A 78-year-old, 75-kg woman presented for percutaneous pinning (fixation) of a Garden 1 femoral neck fracture after falling at home. Prior to her injury, she was active, ambulatory, and had no significant physical or mental disability. She had no history of cardiac, pulmonary, neurologic, orthopedic, or hematologic disease. Her only medication prior to hospitalization was occasional acetaminophen for pain.

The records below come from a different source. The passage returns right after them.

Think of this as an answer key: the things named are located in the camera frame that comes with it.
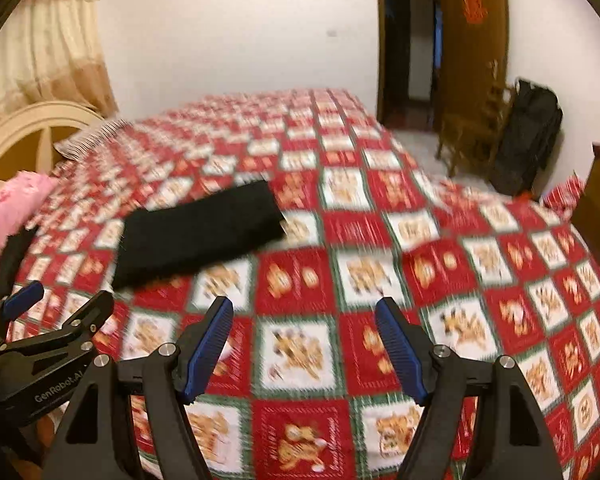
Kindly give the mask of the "black luggage bag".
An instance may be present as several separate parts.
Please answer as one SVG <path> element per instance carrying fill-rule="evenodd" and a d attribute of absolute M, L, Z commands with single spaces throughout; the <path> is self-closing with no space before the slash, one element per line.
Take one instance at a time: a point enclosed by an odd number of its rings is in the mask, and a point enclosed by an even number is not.
<path fill-rule="evenodd" d="M 550 160 L 563 117 L 553 90 L 516 79 L 513 104 L 490 170 L 496 192 L 517 196 L 532 190 Z"/>

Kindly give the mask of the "striped pillow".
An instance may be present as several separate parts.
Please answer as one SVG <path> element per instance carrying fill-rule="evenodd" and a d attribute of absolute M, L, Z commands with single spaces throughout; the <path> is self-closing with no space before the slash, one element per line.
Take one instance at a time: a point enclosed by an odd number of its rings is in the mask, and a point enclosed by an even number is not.
<path fill-rule="evenodd" d="M 78 160 L 91 153 L 100 144 L 114 138 L 117 132 L 131 123 L 122 118 L 105 119 L 97 124 L 73 133 L 54 143 L 55 151 L 65 159 Z"/>

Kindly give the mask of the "red paper door decoration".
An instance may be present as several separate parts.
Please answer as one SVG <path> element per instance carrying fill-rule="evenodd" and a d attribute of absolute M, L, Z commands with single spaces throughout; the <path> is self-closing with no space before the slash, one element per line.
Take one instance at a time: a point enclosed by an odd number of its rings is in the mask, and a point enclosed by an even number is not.
<path fill-rule="evenodd" d="M 465 21 L 469 25 L 482 25 L 489 11 L 482 0 L 462 0 L 462 10 Z"/>

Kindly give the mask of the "black pants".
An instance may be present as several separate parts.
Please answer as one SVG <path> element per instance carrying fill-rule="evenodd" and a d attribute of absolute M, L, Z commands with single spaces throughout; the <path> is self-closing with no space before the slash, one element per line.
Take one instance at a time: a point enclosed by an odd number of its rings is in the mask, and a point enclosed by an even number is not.
<path fill-rule="evenodd" d="M 281 240 L 283 221 L 265 180 L 172 208 L 138 208 L 124 219 L 111 287 L 142 287 L 247 255 Z"/>

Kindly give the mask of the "pink plush pillow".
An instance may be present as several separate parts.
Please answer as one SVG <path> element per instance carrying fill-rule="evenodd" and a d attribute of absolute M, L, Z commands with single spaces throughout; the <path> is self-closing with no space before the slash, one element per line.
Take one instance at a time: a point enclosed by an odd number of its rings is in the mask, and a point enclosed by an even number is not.
<path fill-rule="evenodd" d="M 19 171 L 0 188 L 0 255 L 7 239 L 40 209 L 58 183 L 47 174 Z"/>

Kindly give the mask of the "red gift bag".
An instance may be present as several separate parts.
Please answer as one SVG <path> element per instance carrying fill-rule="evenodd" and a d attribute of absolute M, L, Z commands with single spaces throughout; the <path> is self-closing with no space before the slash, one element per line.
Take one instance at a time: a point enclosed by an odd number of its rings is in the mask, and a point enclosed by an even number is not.
<path fill-rule="evenodd" d="M 553 211 L 564 220 L 572 217 L 584 191 L 584 181 L 574 172 L 567 180 L 554 186 L 541 197 L 543 207 Z"/>

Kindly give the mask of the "beige patterned curtain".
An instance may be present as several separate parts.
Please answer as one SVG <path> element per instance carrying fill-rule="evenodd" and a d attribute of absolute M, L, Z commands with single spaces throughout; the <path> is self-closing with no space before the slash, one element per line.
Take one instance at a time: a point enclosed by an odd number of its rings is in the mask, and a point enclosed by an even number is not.
<path fill-rule="evenodd" d="M 117 114 L 97 31 L 98 0 L 21 0 L 0 30 L 0 121 L 20 108 L 71 101 Z"/>

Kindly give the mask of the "red patchwork bedspread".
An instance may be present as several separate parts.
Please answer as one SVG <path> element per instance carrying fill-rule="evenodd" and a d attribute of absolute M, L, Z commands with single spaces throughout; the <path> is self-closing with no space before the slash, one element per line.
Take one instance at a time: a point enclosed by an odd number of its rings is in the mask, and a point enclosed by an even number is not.
<path fill-rule="evenodd" d="M 61 326 L 111 285 L 124 218 L 267 180 L 284 237 L 193 274 L 120 290 L 97 348 L 146 356 L 225 296 L 234 324 L 188 410 L 219 479 L 387 479 L 420 419 L 373 320 L 389 296 L 464 358 L 509 354 L 562 475 L 600 464 L 600 266 L 577 229 L 532 202 L 426 174 L 343 90 L 216 96 L 120 129 L 24 226 L 16 282 L 44 296 L 14 339 Z"/>

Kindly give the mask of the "wooden chair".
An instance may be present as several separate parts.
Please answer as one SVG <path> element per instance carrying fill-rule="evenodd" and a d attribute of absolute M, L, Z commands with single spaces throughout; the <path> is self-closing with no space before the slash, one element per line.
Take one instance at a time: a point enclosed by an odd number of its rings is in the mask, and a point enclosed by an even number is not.
<path fill-rule="evenodd" d="M 489 179 L 516 96 L 516 84 L 494 82 L 476 118 L 443 114 L 434 158 L 444 161 L 449 179 L 460 167 Z"/>

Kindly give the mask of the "cream wooden headboard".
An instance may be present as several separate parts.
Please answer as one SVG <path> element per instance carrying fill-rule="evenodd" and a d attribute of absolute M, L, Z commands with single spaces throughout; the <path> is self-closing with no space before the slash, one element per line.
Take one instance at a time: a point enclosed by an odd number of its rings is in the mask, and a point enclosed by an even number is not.
<path fill-rule="evenodd" d="M 68 136 L 71 130 L 96 125 L 102 116 L 70 101 L 48 101 L 17 110 L 0 121 L 0 188 L 18 171 L 49 174 L 59 156 L 54 131 Z"/>

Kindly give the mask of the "brown wooden door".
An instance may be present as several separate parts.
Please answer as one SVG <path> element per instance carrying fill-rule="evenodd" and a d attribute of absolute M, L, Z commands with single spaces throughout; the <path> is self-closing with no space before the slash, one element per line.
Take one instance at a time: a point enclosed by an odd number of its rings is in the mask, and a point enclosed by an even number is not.
<path fill-rule="evenodd" d="M 438 99 L 444 113 L 476 118 L 494 82 L 506 82 L 508 0 L 482 0 L 482 25 L 466 23 L 462 0 L 440 0 L 442 55 Z"/>

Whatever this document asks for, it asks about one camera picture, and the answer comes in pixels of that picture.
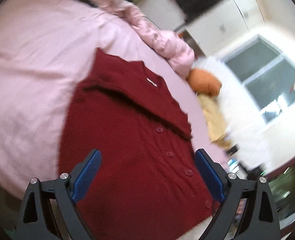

During preoperative consultation the evening before surgery, the patient expressed a preference for a regional anesthetic. Risks and alternatives were discussed. Perioperative thromboprophylaxis with enoxaparin 30 mg subcutaneously every 12 hours was planned by the surgical team and initiated the evening before surgery. Preoperative hematocrit was 42.8%, and the platelet count was 151,000/micro Liter. The next morning at approximately 10 AM, the patient arrived in the operating room and was placed in the left lateral decubitus position. After sterile preparation and local infiltration with lidocaine 1%, an 18-gauge Tuohy-Schliff needle was introduced at the level of the L3-4 interspace using a left paramedian approach, approximately 1 cm from the midline. Using the same skin entrance site, the needle was redirected approximately six times to "walk off" the lamina. The epidural space was identified using the loss-of-resistance technique and an air-filled syringe. The needle depth was 6 cm when the epidural space was identified. A 20-gauge epidural catheter (Perifix Registered Trademark; B. Braun Medical, Inc., Bethlehem, PA) was advanced 5 cm into the epidural space. After removal of the needle, the catheter was drawn back and taped with the 10-cm mark at the skin. No blood or cerebrospinal fluid was observed at any time during placement of the needle or catheter, and none was aspirated from the catheter.

The patient was positioned supine, and an epidural test dose (3 mL of lidocaine 2% with epinephrine 1:200,000) was administered. The test was negative for intravascular or intrathecal injection, and an additional 12 mL of lidocaine 2% with epinephrine 1:200,000 was administered. A sensory block to the 10th thoracic dermatome was achieved bilaterally. The patient was then positioned on a fracture Table withthe right leg extended in traction. During positioning (approximately 30 min after placement of the epidural catheter), enoxaparin 30 mg was administered subcutaneously into the left anterior thigh for prophylaxis against postoperative deep venous thrombosis. Surgery was completed uneventfully. Total operative time was 55 min, and the estimated blood loss was 25 mL. Blood pressure and heart rate were stable throughout the procedure. The patient was turned laterally, and the catheter was removed intact before transporting her to the postanesthesia care unit. Again, no blood was observed on the catheter or at the insertion site.

The patient recovered uneventfully from the epidural anesthetic. Both sensory and motor function had recovered before discharge to the ward. No pain medications were required. That evening, enoxaparin 30 mg was administered subcutaneously.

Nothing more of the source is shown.